Subindo dos juniores, contrato assinado, restava após o treino esperar a lista dos convocados que era afixada na parede azulejada. Eram sempre 17. 11 entravam em campo, ficavam no banco um goleiro e mais 5. E um era cortado no vestiário. Poderia alguém passar mal, ter uma indisposição qualquer. Era o correto.

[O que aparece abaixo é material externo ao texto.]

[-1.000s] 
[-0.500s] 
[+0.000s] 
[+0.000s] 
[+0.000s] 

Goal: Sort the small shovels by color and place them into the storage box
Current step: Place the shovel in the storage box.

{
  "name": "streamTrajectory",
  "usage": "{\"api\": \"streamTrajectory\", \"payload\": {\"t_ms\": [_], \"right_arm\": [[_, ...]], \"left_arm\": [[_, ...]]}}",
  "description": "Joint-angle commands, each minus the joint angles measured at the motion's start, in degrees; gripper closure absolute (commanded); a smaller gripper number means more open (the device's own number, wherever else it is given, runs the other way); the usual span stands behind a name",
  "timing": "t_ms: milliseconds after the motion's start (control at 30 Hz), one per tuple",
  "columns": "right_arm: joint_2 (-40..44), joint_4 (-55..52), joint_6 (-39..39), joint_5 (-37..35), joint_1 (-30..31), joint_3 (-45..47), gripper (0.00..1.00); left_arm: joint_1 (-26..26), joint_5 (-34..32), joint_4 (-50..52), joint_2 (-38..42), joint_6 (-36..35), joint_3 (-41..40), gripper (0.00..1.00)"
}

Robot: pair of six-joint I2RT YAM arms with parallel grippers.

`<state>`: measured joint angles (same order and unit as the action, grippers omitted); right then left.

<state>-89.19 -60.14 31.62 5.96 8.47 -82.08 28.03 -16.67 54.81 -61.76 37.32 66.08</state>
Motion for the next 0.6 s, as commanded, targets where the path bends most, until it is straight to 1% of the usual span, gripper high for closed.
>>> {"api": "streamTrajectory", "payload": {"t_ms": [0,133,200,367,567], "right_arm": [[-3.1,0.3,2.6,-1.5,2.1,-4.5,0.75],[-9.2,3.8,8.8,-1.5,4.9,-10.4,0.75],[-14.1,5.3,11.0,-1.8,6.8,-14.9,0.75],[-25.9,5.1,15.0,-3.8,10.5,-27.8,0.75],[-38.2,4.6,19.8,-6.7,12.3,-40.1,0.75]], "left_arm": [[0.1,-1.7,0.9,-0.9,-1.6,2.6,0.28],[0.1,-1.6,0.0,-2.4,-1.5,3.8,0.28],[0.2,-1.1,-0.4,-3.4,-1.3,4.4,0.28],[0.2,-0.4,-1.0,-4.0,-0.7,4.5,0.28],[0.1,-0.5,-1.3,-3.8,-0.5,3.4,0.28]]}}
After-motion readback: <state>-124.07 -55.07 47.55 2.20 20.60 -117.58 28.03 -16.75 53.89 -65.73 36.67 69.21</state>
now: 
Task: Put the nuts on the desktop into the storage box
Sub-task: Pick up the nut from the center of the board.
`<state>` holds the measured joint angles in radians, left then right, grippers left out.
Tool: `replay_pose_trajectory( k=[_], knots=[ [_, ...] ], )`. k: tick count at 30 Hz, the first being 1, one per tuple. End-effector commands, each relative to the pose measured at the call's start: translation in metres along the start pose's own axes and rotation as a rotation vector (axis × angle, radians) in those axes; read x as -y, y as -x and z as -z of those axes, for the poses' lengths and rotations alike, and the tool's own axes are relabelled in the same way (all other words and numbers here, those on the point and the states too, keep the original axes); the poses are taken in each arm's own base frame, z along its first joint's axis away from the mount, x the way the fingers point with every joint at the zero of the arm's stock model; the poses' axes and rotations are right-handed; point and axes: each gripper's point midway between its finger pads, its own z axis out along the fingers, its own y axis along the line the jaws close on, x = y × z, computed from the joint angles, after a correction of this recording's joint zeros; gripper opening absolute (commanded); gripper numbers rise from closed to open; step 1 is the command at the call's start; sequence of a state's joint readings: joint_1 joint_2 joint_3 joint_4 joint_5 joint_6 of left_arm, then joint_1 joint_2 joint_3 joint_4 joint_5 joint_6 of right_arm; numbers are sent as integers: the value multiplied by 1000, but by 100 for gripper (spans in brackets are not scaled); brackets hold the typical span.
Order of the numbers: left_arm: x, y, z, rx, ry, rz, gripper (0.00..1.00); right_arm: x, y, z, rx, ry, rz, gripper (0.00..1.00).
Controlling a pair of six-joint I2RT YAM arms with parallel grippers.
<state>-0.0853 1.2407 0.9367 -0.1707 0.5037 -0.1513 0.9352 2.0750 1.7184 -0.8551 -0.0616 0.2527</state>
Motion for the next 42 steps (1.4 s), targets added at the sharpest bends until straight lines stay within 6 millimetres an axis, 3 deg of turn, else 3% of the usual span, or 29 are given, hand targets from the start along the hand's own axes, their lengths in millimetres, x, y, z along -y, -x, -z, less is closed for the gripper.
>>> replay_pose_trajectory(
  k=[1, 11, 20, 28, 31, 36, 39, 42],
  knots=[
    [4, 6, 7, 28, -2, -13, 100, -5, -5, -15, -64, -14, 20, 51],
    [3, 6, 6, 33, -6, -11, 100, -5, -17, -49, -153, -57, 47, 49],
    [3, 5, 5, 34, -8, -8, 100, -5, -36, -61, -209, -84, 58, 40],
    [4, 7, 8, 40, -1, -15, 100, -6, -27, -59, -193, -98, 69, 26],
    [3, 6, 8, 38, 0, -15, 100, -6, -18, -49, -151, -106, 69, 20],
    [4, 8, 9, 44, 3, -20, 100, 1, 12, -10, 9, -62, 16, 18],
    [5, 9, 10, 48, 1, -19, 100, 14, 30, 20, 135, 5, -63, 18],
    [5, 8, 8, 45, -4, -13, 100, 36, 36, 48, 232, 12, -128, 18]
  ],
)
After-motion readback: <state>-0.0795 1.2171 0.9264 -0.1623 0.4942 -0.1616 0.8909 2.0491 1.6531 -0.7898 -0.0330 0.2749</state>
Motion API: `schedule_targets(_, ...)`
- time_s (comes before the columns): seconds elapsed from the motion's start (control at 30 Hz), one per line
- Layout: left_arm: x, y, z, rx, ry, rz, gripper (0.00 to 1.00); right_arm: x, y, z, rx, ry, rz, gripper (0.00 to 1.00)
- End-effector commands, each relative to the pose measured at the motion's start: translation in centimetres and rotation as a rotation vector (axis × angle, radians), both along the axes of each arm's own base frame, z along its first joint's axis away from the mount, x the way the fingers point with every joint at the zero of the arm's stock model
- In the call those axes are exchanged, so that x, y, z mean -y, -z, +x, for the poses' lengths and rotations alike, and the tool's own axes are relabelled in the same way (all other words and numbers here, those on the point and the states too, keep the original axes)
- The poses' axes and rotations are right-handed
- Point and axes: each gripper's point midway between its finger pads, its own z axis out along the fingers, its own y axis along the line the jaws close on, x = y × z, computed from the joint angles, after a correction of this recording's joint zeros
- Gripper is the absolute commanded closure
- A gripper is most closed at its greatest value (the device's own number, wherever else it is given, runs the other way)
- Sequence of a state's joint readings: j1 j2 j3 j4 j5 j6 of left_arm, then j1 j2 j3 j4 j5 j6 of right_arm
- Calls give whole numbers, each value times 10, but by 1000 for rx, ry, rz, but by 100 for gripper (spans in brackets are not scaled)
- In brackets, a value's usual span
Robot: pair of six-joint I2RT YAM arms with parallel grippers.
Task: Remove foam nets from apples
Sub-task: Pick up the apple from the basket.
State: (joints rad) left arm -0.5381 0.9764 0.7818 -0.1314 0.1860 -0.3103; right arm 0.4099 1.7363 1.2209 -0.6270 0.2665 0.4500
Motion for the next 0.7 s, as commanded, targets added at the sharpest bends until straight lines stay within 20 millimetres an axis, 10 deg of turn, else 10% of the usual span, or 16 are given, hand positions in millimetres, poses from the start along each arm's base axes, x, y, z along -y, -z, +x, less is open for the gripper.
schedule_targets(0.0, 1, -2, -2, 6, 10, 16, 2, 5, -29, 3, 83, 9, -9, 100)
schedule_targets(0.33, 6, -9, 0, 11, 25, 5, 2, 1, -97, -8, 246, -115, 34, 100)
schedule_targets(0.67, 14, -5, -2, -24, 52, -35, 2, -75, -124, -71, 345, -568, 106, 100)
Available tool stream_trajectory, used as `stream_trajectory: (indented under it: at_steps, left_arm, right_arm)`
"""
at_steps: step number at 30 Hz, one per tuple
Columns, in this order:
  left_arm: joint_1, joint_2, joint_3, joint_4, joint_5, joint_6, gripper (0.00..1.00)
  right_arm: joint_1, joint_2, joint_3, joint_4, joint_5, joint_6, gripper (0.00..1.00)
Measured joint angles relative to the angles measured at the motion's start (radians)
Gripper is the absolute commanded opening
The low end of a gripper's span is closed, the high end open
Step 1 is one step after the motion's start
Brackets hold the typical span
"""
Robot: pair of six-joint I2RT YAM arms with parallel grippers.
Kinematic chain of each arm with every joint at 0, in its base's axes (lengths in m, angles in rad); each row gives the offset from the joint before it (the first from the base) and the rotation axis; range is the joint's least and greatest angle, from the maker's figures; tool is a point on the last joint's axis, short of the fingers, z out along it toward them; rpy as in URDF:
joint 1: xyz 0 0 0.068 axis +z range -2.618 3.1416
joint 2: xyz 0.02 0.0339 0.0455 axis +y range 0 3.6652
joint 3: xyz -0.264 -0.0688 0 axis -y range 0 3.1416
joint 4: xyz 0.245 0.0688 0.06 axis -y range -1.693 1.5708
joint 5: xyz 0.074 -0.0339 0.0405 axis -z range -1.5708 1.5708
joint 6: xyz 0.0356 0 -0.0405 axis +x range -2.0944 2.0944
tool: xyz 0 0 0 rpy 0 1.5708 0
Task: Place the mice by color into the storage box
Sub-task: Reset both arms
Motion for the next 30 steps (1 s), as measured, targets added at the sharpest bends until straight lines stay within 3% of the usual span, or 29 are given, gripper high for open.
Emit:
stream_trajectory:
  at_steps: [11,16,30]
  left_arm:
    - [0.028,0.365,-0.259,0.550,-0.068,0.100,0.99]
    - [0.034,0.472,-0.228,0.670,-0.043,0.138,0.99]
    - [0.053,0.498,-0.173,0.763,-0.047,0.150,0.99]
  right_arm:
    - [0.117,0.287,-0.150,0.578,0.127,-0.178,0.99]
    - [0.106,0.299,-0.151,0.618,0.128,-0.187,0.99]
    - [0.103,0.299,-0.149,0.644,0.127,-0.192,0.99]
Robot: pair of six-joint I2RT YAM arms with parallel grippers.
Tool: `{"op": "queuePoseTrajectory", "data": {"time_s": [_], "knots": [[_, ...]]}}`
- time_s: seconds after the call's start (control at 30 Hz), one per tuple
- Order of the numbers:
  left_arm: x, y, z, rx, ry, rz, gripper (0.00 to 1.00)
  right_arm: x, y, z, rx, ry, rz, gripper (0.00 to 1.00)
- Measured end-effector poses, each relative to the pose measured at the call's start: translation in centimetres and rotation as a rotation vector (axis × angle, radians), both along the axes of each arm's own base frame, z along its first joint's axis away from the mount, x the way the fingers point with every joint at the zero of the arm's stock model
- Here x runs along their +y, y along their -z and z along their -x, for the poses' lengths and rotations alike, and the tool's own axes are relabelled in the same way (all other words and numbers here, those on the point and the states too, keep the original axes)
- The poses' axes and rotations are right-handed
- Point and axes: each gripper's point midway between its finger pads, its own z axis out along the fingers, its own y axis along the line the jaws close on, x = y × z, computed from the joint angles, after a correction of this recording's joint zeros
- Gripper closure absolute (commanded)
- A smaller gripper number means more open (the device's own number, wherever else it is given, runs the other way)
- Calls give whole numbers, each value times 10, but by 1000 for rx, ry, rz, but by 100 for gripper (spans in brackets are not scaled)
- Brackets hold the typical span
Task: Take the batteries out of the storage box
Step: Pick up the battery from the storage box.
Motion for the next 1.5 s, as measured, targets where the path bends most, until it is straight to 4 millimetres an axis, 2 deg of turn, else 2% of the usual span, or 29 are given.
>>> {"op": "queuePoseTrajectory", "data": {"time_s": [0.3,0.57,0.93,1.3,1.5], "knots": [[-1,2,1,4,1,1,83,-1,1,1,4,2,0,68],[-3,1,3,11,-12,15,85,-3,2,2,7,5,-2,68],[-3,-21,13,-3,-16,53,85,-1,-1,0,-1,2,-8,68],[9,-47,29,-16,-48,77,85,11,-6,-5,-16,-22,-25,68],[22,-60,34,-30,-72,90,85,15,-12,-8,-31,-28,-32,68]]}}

Na primeira vez que por lá sentei, aquela que a gente nunca esquece, como tricolor desde criancinha, cai na asneira de vibrar com um gol do Lula. Os outros permanecerem calados com olhares de reprovação. Depois da partida me chamaram no canto: “Ô juvenil! Está torcendo contra o patrimônio?” Não, retruquei. Estou torcendo pelo Fluminense. E a raposa felpuda contou os segredos daquele frio e desesperançoso lugar a partir dali. “Para o Fluminense, disse, você torce em silêncio, como todos nós. Para quem joga na sua posição, você fica em silêncio secante”. E traduziu: “Torce para o Lula ter uma leve entorse, nada sério, pegar um terceiro cartão amarelo, uma expulsão, então, lhe darão dois jogos para você ter uma oportunidade. O maior patrimônio que temos é estar lá dentro. Aqui, sentado, não valemos nada.” Era algo que soava diferente. Mas pelo menos eram sinceros.

E nunca mais sentei em um banco de reservas que não torcesse por si mesmo. Silêncio secante, dedinhos discretamente cruzados. Ou você permaneceria ali o resto da carreira, obscurecido como os reservas do Fábio, do Cruzeiro, do Vitor, do Atlético Mineiro, que ninguém contrata porque nem eu nem você sabe quem são. Ou pega uma lordose crônica, como herdaram os goleiros reservas do Rogério Ceni após 889 jogos sem deixar o gol do São Paulo.

Hoje, a FIFA estragou a antessala do poder. Parece um portal dos desesperados. São tantos ali sentados, que basta seu time marcar um gol que saem correndo atrás do artilheiro. Não para comemorar seu feito, mas para darem tapas em sua cabeça. E dezesseis tapas seguidos podem gerar uma brecha no lugar do Gabigol. E serem vistos na televisão.

Não se iludam. São 17 anos de bola, 7 clubes defendidos em 4 estados da federação e 2,5 na reserva do Lula: banco de reservas nunca torce a favor. Os que fingem que o fazem, e deixam escapar pro treinador que estão felizes e acomodados, apenas atestam que mesmo diante das novas e confortáveis poltronas, por ali reina a dissimulação. Um local onde senta e habita a hipocrisia.